Across the whole listing, copy out every line that includes the string "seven".

▶ _Data supplied_:
--- START ---

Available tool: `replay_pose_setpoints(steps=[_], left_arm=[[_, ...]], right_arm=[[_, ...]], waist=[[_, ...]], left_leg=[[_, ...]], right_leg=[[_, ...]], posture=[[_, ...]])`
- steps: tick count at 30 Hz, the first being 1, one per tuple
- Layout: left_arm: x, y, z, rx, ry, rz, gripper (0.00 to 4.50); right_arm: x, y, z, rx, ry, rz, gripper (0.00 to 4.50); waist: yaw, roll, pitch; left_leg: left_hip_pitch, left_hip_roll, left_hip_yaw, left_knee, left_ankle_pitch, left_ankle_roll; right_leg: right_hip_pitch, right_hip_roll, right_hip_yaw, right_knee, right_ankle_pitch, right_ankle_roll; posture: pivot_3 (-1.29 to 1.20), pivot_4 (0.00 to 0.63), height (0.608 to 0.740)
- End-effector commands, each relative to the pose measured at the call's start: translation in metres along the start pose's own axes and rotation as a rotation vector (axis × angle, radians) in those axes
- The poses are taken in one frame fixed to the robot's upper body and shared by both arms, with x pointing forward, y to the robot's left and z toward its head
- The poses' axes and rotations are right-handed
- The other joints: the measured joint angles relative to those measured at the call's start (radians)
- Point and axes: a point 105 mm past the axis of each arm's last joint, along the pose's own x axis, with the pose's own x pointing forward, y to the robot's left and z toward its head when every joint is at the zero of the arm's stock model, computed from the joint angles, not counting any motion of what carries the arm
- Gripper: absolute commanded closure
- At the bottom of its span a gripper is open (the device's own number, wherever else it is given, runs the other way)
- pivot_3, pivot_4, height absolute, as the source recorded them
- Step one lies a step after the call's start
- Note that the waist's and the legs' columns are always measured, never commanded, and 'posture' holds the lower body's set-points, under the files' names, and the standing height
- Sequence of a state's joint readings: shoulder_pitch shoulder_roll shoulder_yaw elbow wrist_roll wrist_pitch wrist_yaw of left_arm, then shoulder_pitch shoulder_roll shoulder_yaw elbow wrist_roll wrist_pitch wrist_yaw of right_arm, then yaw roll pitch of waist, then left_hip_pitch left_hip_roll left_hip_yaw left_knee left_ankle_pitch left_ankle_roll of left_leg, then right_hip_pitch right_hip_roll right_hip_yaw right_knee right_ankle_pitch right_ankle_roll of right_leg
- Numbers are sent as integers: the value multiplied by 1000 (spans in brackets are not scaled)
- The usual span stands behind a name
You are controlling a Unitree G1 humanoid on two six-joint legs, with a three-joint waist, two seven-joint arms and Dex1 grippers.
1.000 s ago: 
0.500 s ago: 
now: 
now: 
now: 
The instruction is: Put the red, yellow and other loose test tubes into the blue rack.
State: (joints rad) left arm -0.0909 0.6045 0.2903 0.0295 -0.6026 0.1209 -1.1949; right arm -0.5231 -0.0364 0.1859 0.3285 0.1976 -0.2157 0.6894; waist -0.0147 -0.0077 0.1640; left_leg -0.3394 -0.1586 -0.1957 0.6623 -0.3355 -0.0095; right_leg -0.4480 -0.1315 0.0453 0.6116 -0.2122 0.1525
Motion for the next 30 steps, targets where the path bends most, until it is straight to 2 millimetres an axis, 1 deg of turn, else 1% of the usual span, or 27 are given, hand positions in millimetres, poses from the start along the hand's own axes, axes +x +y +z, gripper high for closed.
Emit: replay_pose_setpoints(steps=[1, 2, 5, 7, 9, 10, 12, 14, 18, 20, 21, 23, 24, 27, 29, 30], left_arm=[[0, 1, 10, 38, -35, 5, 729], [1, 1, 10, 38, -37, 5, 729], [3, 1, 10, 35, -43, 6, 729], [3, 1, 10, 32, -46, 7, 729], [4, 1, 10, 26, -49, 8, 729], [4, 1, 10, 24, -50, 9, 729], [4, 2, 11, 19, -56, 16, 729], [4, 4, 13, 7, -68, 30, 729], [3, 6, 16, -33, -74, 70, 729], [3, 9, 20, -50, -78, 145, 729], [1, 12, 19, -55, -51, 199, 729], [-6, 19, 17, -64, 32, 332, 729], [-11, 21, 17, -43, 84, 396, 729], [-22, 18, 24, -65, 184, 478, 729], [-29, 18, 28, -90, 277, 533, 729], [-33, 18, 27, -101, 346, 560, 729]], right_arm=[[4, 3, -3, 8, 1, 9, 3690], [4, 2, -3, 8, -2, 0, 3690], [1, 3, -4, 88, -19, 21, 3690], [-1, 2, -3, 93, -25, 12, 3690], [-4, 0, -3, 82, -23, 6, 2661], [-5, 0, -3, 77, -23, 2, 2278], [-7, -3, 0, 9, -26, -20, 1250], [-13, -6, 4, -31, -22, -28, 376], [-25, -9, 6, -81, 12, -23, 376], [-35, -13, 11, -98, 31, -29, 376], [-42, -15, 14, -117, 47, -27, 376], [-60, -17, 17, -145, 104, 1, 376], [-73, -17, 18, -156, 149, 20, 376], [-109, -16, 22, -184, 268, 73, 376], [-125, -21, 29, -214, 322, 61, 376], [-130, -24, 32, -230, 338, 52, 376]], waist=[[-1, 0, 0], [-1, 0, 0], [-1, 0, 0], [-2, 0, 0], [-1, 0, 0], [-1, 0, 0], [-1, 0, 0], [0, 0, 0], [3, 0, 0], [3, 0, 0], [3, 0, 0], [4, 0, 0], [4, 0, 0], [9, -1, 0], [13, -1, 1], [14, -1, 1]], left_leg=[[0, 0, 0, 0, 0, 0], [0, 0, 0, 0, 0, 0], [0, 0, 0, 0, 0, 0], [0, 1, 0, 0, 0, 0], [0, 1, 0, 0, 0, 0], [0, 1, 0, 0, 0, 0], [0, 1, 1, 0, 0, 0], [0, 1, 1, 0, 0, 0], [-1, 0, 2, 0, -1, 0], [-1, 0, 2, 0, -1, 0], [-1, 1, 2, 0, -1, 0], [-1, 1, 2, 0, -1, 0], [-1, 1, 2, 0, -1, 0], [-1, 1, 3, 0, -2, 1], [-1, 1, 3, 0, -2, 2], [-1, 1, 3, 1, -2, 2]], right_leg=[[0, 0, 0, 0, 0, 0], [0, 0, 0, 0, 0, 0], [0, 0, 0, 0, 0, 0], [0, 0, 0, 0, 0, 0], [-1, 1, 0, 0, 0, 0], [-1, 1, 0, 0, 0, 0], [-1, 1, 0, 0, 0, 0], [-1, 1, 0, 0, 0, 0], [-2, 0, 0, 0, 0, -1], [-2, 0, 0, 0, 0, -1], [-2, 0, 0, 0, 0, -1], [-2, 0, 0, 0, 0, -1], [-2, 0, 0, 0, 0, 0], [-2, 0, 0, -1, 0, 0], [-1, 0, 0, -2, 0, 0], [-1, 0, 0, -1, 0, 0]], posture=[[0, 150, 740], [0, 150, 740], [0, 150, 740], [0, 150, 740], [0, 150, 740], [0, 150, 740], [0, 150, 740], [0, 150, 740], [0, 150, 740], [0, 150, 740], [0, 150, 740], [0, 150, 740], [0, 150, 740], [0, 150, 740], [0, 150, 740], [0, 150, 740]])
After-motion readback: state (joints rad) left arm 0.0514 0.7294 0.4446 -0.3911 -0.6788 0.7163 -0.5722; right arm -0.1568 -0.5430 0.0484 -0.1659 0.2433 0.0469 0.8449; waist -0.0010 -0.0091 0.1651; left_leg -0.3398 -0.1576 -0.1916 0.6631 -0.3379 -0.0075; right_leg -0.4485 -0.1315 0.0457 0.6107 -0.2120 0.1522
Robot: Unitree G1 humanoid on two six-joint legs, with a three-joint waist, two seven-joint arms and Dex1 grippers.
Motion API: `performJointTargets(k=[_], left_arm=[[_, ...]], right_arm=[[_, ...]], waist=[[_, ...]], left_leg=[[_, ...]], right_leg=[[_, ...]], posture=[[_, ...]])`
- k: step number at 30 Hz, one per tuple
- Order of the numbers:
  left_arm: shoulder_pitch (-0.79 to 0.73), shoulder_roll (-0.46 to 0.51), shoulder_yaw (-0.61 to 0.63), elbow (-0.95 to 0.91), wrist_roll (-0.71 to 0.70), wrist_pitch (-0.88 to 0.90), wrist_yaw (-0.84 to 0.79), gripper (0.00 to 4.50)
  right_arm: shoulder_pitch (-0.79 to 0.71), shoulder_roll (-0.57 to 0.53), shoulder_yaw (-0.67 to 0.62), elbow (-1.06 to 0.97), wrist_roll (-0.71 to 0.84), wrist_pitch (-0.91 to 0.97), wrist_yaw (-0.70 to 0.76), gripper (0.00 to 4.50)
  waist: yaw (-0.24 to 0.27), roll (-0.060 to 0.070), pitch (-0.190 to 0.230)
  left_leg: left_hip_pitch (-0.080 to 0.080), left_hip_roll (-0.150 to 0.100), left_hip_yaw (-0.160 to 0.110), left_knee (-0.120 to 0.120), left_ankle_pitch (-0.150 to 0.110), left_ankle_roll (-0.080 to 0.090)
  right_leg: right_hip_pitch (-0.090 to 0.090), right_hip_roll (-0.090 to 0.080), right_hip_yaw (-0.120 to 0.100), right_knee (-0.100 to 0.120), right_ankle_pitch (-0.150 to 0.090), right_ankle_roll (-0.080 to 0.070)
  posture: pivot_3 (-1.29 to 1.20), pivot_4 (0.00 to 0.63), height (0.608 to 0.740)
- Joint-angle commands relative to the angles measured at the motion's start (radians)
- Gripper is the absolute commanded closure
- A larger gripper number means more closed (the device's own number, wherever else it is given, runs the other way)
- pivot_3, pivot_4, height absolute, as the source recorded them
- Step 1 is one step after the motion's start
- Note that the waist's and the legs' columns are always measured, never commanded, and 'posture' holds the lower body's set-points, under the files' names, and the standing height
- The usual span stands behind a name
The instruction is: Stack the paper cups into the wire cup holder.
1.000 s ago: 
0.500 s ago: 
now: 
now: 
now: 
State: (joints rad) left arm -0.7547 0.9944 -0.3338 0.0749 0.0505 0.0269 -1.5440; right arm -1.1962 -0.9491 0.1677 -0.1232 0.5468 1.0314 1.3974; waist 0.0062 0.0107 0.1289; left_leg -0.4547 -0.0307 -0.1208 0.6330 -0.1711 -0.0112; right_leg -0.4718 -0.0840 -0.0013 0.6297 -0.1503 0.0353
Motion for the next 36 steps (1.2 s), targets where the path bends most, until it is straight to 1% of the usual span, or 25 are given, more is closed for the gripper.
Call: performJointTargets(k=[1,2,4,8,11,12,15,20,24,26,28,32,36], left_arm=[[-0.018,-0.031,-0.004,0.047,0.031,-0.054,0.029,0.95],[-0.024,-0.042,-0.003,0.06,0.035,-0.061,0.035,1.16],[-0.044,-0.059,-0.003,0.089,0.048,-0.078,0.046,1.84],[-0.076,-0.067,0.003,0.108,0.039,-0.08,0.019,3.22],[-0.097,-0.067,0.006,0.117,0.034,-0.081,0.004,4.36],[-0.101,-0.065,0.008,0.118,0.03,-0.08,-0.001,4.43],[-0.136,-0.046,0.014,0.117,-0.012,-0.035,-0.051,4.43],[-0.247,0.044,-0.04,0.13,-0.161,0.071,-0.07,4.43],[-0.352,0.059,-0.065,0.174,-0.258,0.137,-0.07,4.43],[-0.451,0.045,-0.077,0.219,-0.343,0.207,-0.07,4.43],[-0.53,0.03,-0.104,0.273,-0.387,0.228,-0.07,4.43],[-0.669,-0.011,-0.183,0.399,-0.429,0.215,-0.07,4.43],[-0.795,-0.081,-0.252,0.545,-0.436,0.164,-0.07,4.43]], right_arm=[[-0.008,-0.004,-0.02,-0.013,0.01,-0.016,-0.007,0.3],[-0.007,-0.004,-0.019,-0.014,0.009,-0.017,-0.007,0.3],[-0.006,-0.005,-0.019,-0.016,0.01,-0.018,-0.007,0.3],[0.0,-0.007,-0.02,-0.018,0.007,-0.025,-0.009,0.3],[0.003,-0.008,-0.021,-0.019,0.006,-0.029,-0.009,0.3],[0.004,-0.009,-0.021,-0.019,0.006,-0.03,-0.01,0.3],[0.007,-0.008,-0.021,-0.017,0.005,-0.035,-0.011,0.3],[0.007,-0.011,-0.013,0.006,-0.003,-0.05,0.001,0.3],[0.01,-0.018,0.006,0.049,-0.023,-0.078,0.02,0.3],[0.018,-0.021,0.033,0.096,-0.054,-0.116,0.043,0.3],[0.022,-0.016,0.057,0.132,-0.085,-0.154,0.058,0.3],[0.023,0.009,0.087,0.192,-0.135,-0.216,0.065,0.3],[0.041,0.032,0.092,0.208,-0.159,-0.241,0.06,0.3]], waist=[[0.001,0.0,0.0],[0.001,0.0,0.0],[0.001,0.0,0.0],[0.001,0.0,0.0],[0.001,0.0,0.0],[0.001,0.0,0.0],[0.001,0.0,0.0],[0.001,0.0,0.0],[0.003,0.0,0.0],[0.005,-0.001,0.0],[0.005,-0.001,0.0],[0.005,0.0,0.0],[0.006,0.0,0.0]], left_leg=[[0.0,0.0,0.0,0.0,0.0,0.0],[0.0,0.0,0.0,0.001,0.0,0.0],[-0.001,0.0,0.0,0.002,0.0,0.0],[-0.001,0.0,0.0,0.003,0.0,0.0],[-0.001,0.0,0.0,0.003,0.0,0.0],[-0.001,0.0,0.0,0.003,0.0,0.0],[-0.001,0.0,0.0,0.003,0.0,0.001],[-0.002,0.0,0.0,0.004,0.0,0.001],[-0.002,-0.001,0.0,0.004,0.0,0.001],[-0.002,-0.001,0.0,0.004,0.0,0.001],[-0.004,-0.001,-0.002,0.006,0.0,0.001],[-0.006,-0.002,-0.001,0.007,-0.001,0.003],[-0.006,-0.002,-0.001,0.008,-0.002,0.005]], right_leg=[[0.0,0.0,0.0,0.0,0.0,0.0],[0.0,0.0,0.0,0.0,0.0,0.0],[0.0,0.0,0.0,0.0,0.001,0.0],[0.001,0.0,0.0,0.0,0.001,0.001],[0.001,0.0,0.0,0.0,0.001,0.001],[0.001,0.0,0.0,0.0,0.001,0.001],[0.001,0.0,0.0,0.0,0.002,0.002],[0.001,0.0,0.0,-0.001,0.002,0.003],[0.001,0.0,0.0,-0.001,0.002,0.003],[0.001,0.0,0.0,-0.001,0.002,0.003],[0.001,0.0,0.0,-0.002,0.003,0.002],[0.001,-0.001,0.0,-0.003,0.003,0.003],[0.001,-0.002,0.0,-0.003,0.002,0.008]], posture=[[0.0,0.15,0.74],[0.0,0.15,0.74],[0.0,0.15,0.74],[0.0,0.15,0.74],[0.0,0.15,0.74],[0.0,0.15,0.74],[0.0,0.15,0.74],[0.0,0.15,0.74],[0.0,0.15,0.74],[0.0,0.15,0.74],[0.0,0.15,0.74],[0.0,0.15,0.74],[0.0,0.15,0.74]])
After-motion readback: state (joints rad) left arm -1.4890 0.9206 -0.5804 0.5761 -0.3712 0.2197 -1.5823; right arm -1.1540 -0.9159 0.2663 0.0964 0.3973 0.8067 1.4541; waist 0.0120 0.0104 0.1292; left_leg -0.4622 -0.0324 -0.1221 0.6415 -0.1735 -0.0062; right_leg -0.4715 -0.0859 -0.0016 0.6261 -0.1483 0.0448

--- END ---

▶ _Answer to the problem_:
You are controlling a Unitree G1 humanoid on two six-joint legs, with a three-joint waist, two seven-joint arms and Dex1 grippers.
Robot: Unitree G1 humanoid on two six-joint legs, with a three-joint waist, two seven-joint arms and Dex1 grippers.

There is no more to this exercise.